> Task
Line by line, please look for the word "human" in the following records, then copy each line you find it in.

Saved data entries:
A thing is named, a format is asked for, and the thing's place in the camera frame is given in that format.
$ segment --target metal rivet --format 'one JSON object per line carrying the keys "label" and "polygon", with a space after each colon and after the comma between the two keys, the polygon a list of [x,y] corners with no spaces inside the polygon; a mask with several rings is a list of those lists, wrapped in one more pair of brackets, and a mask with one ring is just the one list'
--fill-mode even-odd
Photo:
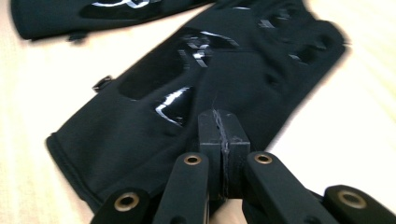
{"label": "metal rivet", "polygon": [[254,157],[254,160],[255,160],[256,162],[261,163],[261,164],[269,164],[269,163],[272,162],[272,158],[269,157],[269,156],[267,156],[267,155],[264,155],[264,154],[258,154],[258,155],[256,155],[256,156]]}
{"label": "metal rivet", "polygon": [[357,209],[367,206],[367,202],[359,194],[345,189],[338,192],[338,199],[349,207]]}
{"label": "metal rivet", "polygon": [[133,192],[122,194],[115,202],[114,208],[119,212],[128,212],[139,204],[139,196]]}
{"label": "metal rivet", "polygon": [[188,156],[184,158],[184,162],[188,165],[196,165],[202,161],[201,157],[199,156]]}

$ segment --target light wood surface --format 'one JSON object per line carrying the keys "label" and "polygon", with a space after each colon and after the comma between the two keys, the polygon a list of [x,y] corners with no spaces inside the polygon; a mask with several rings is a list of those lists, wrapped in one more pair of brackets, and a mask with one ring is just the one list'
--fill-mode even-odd
{"label": "light wood surface", "polygon": [[[396,213],[396,2],[309,0],[335,22],[348,52],[290,118],[271,146],[308,188],[344,184]],[[90,34],[82,45],[56,37],[19,39],[0,0],[0,223],[89,223],[44,141],[94,92],[202,8],[135,27]],[[244,223],[231,201],[211,223]]]}

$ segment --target table surface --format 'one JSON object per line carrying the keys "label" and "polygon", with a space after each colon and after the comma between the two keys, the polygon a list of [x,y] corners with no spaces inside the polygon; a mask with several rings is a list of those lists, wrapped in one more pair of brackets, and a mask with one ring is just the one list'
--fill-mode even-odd
{"label": "table surface", "polygon": [[[396,1],[309,0],[335,22],[348,51],[290,117],[271,150],[308,188],[349,185],[396,213]],[[21,40],[0,0],[0,223],[89,223],[92,212],[68,185],[44,141],[95,93],[198,8],[160,21],[90,34]],[[211,223],[246,223],[229,201]]]}

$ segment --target black glove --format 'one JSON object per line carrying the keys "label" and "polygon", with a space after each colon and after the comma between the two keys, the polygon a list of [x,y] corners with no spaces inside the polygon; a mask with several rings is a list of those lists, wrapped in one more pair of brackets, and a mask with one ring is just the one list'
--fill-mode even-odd
{"label": "black glove", "polygon": [[24,39],[77,38],[89,31],[153,21],[209,2],[213,0],[11,0],[11,13]]}
{"label": "black glove", "polygon": [[93,211],[113,192],[163,192],[180,154],[197,150],[197,117],[239,119],[264,150],[345,50],[333,25],[289,1],[222,1],[103,88],[48,139]]}

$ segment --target glove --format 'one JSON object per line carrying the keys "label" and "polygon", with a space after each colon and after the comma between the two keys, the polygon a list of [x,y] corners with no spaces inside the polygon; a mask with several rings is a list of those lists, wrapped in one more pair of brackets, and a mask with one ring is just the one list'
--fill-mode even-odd
{"label": "glove", "polygon": [[153,21],[213,0],[11,0],[15,27],[24,39],[79,38],[90,31]]}
{"label": "glove", "polygon": [[197,151],[197,117],[235,114],[265,150],[345,51],[297,0],[221,1],[106,85],[47,140],[95,212],[113,192],[163,192],[176,158]]}

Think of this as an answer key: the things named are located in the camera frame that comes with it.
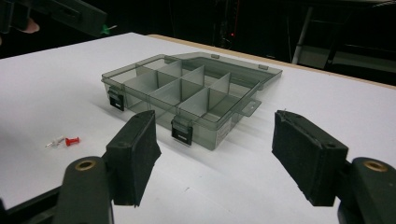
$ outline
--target chair
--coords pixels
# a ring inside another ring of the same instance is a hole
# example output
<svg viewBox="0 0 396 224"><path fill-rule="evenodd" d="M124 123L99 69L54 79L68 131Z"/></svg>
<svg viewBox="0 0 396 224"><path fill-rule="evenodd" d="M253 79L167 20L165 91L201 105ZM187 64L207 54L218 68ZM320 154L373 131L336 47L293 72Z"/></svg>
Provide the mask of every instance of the chair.
<svg viewBox="0 0 396 224"><path fill-rule="evenodd" d="M332 42L324 70L396 85L395 26L396 1L366 7L351 14Z"/></svg>

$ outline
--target white table
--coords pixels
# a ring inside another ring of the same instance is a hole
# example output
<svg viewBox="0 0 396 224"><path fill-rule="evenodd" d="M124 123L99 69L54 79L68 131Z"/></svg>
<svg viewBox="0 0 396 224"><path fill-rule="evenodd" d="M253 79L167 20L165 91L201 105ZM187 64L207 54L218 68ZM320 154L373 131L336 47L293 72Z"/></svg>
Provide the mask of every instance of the white table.
<svg viewBox="0 0 396 224"><path fill-rule="evenodd" d="M102 156L133 115L109 104L103 73L157 54L208 49L127 34L1 60L0 197L6 208L60 186L70 162ZM157 125L163 154L141 206L113 207L117 224L338 223L339 202L311 206L272 154L278 109L305 116L346 144L349 161L371 157L396 167L394 88L275 61L239 60L280 68L283 75L259 92L262 105L215 151L185 147ZM45 147L59 135L81 142Z"/></svg>

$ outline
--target clamp jaw
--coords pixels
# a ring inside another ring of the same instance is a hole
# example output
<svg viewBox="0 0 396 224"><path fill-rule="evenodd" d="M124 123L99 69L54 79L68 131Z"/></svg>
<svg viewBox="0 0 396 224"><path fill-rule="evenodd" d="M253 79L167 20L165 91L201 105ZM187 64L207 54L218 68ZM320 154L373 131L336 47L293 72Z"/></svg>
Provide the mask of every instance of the clamp jaw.
<svg viewBox="0 0 396 224"><path fill-rule="evenodd" d="M276 112L273 154L314 206L341 200L342 224L396 220L396 170L370 159L346 161L348 148L301 115Z"/></svg>
<svg viewBox="0 0 396 224"><path fill-rule="evenodd" d="M114 223L115 205L139 206L155 161L161 156L155 113L133 116L106 146L105 155L73 161L62 185L6 210L0 223Z"/></svg>

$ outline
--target transparent plastic box
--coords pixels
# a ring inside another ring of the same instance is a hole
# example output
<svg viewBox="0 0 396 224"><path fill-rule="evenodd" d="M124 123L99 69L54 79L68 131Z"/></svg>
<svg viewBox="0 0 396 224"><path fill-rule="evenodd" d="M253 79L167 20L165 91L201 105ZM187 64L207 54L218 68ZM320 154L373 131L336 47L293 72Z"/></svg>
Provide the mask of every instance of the transparent plastic box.
<svg viewBox="0 0 396 224"><path fill-rule="evenodd" d="M157 55L102 75L110 104L135 113L155 110L177 140L215 149L242 117L261 104L257 91L282 70L196 52Z"/></svg>

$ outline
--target box latch
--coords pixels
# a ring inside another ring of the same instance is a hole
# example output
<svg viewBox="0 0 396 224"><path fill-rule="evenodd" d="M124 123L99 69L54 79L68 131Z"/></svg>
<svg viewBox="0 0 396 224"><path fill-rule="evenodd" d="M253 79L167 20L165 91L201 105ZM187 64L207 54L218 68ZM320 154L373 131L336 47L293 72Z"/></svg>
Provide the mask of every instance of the box latch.
<svg viewBox="0 0 396 224"><path fill-rule="evenodd" d="M172 137L182 143L191 146L192 142L192 125L188 119L176 115L172 120Z"/></svg>
<svg viewBox="0 0 396 224"><path fill-rule="evenodd" d="M113 87L110 87L107 93L108 98L110 99L110 104L116 107L118 110L124 111L123 95Z"/></svg>

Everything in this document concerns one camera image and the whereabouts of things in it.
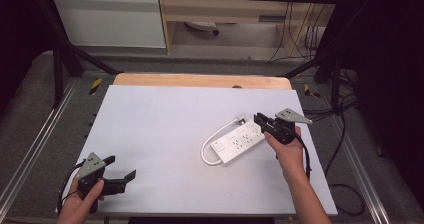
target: human arm
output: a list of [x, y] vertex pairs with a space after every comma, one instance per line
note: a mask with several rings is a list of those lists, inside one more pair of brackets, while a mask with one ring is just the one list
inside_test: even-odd
[[[297, 126], [296, 132], [300, 136], [300, 128]], [[267, 132], [265, 132], [265, 138], [277, 154], [300, 223], [331, 223], [306, 177], [303, 168], [302, 144], [294, 139], [291, 143], [283, 145]]]
[[62, 212], [59, 215], [57, 224], [82, 224], [90, 211], [91, 205], [96, 201], [102, 190], [104, 182], [100, 180], [93, 186], [84, 200], [78, 195], [78, 180], [72, 180], [69, 189], [69, 196], [66, 198]]

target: white table surface
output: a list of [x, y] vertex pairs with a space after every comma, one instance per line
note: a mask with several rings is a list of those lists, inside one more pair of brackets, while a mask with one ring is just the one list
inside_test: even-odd
[[[203, 142], [237, 115], [244, 113], [246, 121], [257, 112], [274, 118], [287, 107], [303, 114], [295, 91], [110, 86], [78, 162], [90, 152], [102, 159], [115, 155], [105, 178], [123, 178], [134, 169], [137, 176], [124, 194], [100, 202], [98, 212], [123, 216], [295, 214], [275, 152], [266, 141], [225, 166], [208, 166], [200, 156]], [[310, 153], [312, 186], [327, 214], [336, 215], [309, 129], [297, 125]], [[209, 145], [205, 153], [208, 160], [217, 160]]]

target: power strip
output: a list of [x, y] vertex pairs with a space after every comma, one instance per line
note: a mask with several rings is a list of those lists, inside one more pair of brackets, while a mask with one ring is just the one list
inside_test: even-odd
[[264, 139], [261, 127], [251, 120], [213, 141], [211, 146], [221, 161], [226, 164]]

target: human hand
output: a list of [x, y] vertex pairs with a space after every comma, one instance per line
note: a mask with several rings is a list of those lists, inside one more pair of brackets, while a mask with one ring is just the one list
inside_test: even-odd
[[99, 180], [90, 190], [84, 200], [78, 195], [78, 179], [72, 180], [69, 195], [66, 198], [57, 224], [83, 224], [90, 211], [91, 205], [99, 198], [104, 186], [104, 181]]
[[[300, 127], [296, 126], [295, 128], [296, 133], [300, 136]], [[291, 143], [283, 145], [268, 132], [265, 132], [264, 134], [266, 141], [277, 154], [278, 161], [283, 169], [284, 178], [287, 180], [291, 179], [293, 176], [305, 175], [305, 171], [303, 169], [302, 144], [300, 144], [300, 142], [295, 138]]]

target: gray floor
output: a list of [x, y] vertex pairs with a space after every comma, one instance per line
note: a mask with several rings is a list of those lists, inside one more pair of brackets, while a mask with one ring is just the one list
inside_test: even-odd
[[[266, 63], [279, 44], [275, 27], [240, 24], [222, 24], [218, 27], [220, 27], [220, 34], [213, 36], [211, 33], [191, 30], [183, 24], [178, 25], [175, 48], [171, 55], [144, 50], [146, 53], [142, 51], [135, 55], [128, 55], [131, 57], [112, 55], [99, 57], [99, 59], [110, 66], [129, 72], [264, 76], [283, 74], [305, 61], [303, 58], [297, 58]], [[277, 56], [285, 57], [284, 50], [280, 50]], [[103, 76], [102, 84], [96, 95], [90, 96], [88, 92], [99, 72], [88, 64], [85, 66], [89, 71], [85, 77], [78, 80], [68, 106], [8, 212], [9, 221], [18, 217], [36, 218], [44, 223], [55, 219], [54, 208], [58, 189], [67, 170], [75, 164], [85, 142], [84, 135], [89, 134], [89, 123], [95, 120], [93, 114], [97, 113], [106, 88], [114, 78], [100, 74]], [[319, 87], [329, 88], [327, 85], [314, 84], [311, 79], [314, 72], [314, 68], [311, 68], [292, 80], [293, 88], [298, 91], [304, 109], [326, 108], [322, 98], [306, 96], [303, 93], [305, 83], [308, 83], [313, 91], [319, 91]], [[0, 166], [2, 192], [51, 111], [52, 77], [51, 57], [40, 56], [34, 61], [33, 67], [23, 82], [22, 91], [2, 113], [0, 121], [0, 155], [4, 160], [3, 165]], [[349, 136], [367, 168], [391, 221], [393, 223], [424, 223], [421, 208], [392, 161], [378, 157], [372, 136], [361, 117], [360, 110], [347, 111], [346, 119]], [[338, 142], [334, 122], [331, 118], [327, 118], [311, 125], [310, 130], [321, 164], [326, 166]], [[356, 179], [343, 151], [337, 156], [328, 181], [349, 184], [357, 188]], [[334, 190], [333, 196], [338, 205], [352, 211], [358, 210], [359, 202], [349, 191]], [[368, 210], [355, 217], [340, 213], [337, 217], [332, 217], [332, 220], [336, 223], [373, 223]]]

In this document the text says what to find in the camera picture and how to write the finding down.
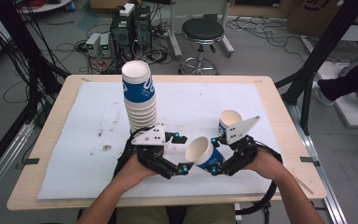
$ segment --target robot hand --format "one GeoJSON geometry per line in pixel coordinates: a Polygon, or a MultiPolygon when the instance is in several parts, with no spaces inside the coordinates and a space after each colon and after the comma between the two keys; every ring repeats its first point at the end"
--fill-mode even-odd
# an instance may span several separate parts
{"type": "Polygon", "coordinates": [[[135,131],[127,140],[126,146],[120,158],[114,176],[121,170],[132,153],[138,154],[138,161],[146,168],[170,179],[173,175],[187,175],[193,163],[179,163],[178,165],[167,161],[162,157],[164,144],[171,141],[173,144],[184,144],[187,138],[179,133],[165,133],[161,125],[152,128],[142,128],[135,131]]]}
{"type": "Polygon", "coordinates": [[[249,135],[245,135],[240,140],[231,144],[227,143],[225,135],[213,138],[211,142],[215,147],[220,147],[220,142],[234,150],[233,156],[223,162],[223,164],[211,164],[206,168],[212,175],[234,175],[255,159],[259,147],[268,150],[278,161],[282,162],[282,157],[278,152],[264,144],[257,143],[254,138],[249,135]]]}

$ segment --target cardboard box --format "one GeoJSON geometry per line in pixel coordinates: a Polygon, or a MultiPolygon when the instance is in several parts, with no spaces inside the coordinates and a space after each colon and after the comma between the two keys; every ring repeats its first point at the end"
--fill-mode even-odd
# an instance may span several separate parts
{"type": "Polygon", "coordinates": [[[94,9],[114,9],[119,6],[124,6],[126,3],[134,3],[133,0],[89,0],[89,6],[94,9]]]}
{"type": "Polygon", "coordinates": [[[291,12],[295,6],[295,0],[281,0],[279,10],[282,12],[291,12]]]}
{"type": "Polygon", "coordinates": [[[337,1],[296,0],[287,21],[287,29],[293,34],[320,37],[338,10],[337,1]]]}

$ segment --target cup logo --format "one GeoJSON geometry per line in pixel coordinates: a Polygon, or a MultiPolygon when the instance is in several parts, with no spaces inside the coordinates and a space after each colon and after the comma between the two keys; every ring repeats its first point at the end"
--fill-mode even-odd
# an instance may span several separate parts
{"type": "Polygon", "coordinates": [[[146,82],[132,84],[123,80],[124,97],[133,103],[143,103],[150,100],[155,94],[153,79],[150,77],[146,82]]]}
{"type": "Polygon", "coordinates": [[[217,150],[217,148],[213,148],[213,153],[211,155],[211,157],[203,164],[198,165],[199,168],[206,170],[206,167],[208,167],[209,165],[212,164],[223,164],[224,161],[224,157],[223,155],[217,150]]]}
{"type": "Polygon", "coordinates": [[[154,91],[154,85],[153,85],[152,77],[150,77],[150,78],[146,81],[146,83],[144,84],[144,89],[145,89],[145,90],[154,91]]]}
{"type": "Polygon", "coordinates": [[[219,123],[218,132],[219,132],[221,135],[223,135],[223,134],[226,132],[226,128],[224,128],[221,123],[219,123]]]}

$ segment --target blue and white paper cup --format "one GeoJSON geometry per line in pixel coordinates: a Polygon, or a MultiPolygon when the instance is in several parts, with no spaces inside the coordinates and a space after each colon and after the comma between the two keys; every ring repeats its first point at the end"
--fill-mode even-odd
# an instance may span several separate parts
{"type": "Polygon", "coordinates": [[[233,125],[235,123],[241,122],[242,116],[235,110],[224,110],[220,114],[219,127],[218,131],[220,136],[223,136],[226,133],[226,129],[228,126],[233,125]]]}
{"type": "Polygon", "coordinates": [[[142,61],[131,61],[123,65],[121,72],[124,98],[133,103],[132,108],[144,107],[155,95],[149,65],[142,61]]]}
{"type": "Polygon", "coordinates": [[[215,148],[207,137],[199,137],[192,141],[185,154],[186,160],[194,162],[199,168],[206,171],[206,167],[212,164],[222,164],[223,155],[215,148]]]}
{"type": "Polygon", "coordinates": [[[156,126],[156,93],[149,65],[142,61],[131,61],[123,65],[121,73],[131,131],[156,126]]]}

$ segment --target person's leg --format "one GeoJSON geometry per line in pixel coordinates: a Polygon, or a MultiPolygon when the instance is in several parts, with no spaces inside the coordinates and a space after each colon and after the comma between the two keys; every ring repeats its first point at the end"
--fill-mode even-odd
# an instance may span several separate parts
{"type": "Polygon", "coordinates": [[[331,101],[358,91],[358,65],[353,67],[345,77],[319,80],[318,85],[324,96],[331,101]]]}
{"type": "Polygon", "coordinates": [[[234,204],[193,205],[186,211],[184,224],[235,224],[234,204]]]}
{"type": "Polygon", "coordinates": [[[118,208],[117,224],[169,224],[165,207],[118,208]]]}

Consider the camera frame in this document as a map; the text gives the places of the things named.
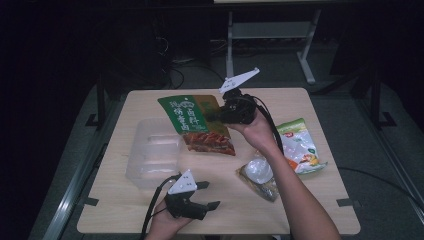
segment human hand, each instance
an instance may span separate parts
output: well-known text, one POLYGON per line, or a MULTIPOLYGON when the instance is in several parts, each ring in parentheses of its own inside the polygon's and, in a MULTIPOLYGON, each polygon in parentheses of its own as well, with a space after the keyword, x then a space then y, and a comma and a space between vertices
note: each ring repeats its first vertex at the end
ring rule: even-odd
POLYGON ((149 233, 146 240, 169 240, 173 238, 177 232, 184 226, 189 224, 191 218, 174 218, 171 213, 166 210, 166 203, 162 200, 156 207, 152 217, 149 233))
POLYGON ((262 154, 269 149, 278 148, 268 121, 258 109, 255 111, 255 119, 249 125, 225 124, 225 126, 240 132, 246 141, 262 154))

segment green snack bag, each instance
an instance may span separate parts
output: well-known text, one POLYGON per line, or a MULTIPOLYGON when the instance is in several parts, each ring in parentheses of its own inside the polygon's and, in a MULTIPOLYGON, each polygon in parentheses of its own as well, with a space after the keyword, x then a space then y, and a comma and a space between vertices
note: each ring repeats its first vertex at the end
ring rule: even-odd
POLYGON ((220 111, 214 96, 178 95, 160 98, 158 102, 188 150, 236 155, 228 129, 219 121, 205 120, 205 115, 220 111))

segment white marker tag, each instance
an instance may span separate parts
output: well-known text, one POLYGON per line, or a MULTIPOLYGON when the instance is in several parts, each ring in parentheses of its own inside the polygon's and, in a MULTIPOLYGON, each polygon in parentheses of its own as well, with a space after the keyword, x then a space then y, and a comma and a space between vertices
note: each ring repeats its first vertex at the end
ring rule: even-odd
POLYGON ((168 190, 168 194, 177 194, 183 192, 196 191, 197 185, 194 181, 193 174, 191 174, 190 169, 187 170, 183 175, 172 185, 168 190))
POLYGON ((228 92, 238 86, 240 86, 242 83, 249 80, 251 77, 255 76, 259 73, 259 69, 255 68, 253 71, 243 73, 231 78, 226 78, 224 84, 219 89, 219 93, 225 93, 228 92))

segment clear plastic container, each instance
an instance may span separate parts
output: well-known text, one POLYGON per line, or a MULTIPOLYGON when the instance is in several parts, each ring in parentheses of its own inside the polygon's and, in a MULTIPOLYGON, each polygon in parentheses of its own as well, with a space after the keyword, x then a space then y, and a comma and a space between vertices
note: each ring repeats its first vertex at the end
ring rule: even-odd
POLYGON ((169 118, 140 121, 131 148, 126 177, 139 188, 155 189, 178 173, 181 136, 169 118))

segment food packet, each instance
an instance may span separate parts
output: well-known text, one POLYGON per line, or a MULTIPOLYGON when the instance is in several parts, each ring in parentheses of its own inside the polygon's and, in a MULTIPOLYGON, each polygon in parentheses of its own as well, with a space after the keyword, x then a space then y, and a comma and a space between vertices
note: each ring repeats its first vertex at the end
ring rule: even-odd
POLYGON ((189 151, 216 152, 235 156, 230 133, 220 121, 206 115, 220 111, 212 95, 178 95, 158 99, 189 151))
POLYGON ((248 164, 237 169, 236 174, 263 199, 274 202, 278 198, 279 192, 271 166, 258 152, 248 164))
POLYGON ((327 166, 327 162, 320 163, 303 118, 278 125, 277 130, 283 142, 284 155, 297 174, 315 172, 327 166))

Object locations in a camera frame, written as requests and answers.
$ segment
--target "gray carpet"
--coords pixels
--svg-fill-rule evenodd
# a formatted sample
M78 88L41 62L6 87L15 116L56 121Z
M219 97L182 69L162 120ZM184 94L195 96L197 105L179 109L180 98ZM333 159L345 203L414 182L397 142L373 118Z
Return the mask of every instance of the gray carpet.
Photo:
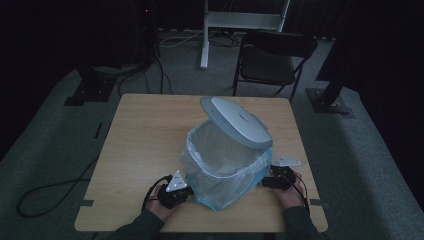
M174 36L167 33L161 38ZM305 88L324 88L316 75L332 46L319 41L304 69L292 103L294 115L324 202L329 239L422 239L424 215L414 200L378 131L353 91L341 97L349 117L315 113ZM189 41L161 48L165 78L164 94L231 95L238 48L211 46L209 66L201 70L201 42ZM99 71L116 73L99 67ZM153 64L145 75L128 78L122 93L159 93L161 71ZM0 239L92 239L94 233L78 232L74 222L88 186L78 183L71 194L47 215L25 219L15 207L21 195L34 187L77 178L95 159L107 135L119 103L118 84L108 102L64 106L80 82L69 73L51 92L37 115L0 162ZM288 98L291 87L275 97ZM238 96L273 97L276 87L240 84ZM90 178L93 167L85 174ZM50 207L71 186L51 188L31 195L23 205L29 213ZM95 239L109 233L99 233ZM261 239L261 234L184 234L179 239Z

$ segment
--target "chair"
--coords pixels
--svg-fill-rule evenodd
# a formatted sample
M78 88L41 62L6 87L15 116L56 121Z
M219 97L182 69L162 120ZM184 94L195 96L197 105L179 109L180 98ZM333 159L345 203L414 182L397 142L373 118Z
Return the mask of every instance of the chair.
M317 41L311 36L271 31L248 32L241 41L233 96L236 95L238 82L281 86L275 94L294 83L290 95L292 102L303 64L316 48ZM301 59L296 68L293 57Z

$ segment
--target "wooden table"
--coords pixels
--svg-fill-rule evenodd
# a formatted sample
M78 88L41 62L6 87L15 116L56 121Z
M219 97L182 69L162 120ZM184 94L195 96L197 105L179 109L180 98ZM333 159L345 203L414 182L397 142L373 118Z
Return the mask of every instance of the wooden table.
M281 98L226 97L260 118L273 137L273 159L297 159L310 199L319 199L289 101ZM126 94L122 97L100 154L75 228L114 231L136 218L148 189L162 176L185 169L179 160L187 132L208 117L200 96ZM322 206L311 218L327 229ZM162 232L283 232L281 209L270 189L257 186L230 207L214 212L192 197L179 206Z

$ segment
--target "clear plastic bag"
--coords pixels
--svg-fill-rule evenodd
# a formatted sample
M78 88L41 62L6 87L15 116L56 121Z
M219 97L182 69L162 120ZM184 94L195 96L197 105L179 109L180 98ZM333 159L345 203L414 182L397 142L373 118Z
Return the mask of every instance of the clear plastic bag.
M218 211L265 177L271 155L271 148L248 148L208 120L188 132L180 159L196 200Z

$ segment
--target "hand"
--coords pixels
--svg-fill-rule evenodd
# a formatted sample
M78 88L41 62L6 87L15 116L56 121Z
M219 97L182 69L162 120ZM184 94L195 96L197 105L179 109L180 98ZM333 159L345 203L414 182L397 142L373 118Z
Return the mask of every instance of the hand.
M294 174L297 176L294 185L303 194L303 188L300 186L300 178L302 178L302 175L297 172L294 172ZM296 191L296 189L294 189L294 187L290 187L287 191L283 191L281 189L272 189L272 192L275 194L281 206L283 207L283 211L290 207L304 206L303 196L301 196Z
M149 197L149 200L146 204L146 209L155 214L158 218L160 218L162 221L166 221L169 216L177 209L177 207L174 207L173 209L168 209L159 202L158 200L158 192L159 189L162 187L162 185L157 185L155 188L155 194L153 196Z

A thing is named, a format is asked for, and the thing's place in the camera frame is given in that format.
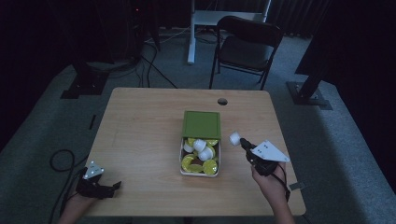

> Solution to the problem
target: human arm
target: human hand
segment human hand, each instance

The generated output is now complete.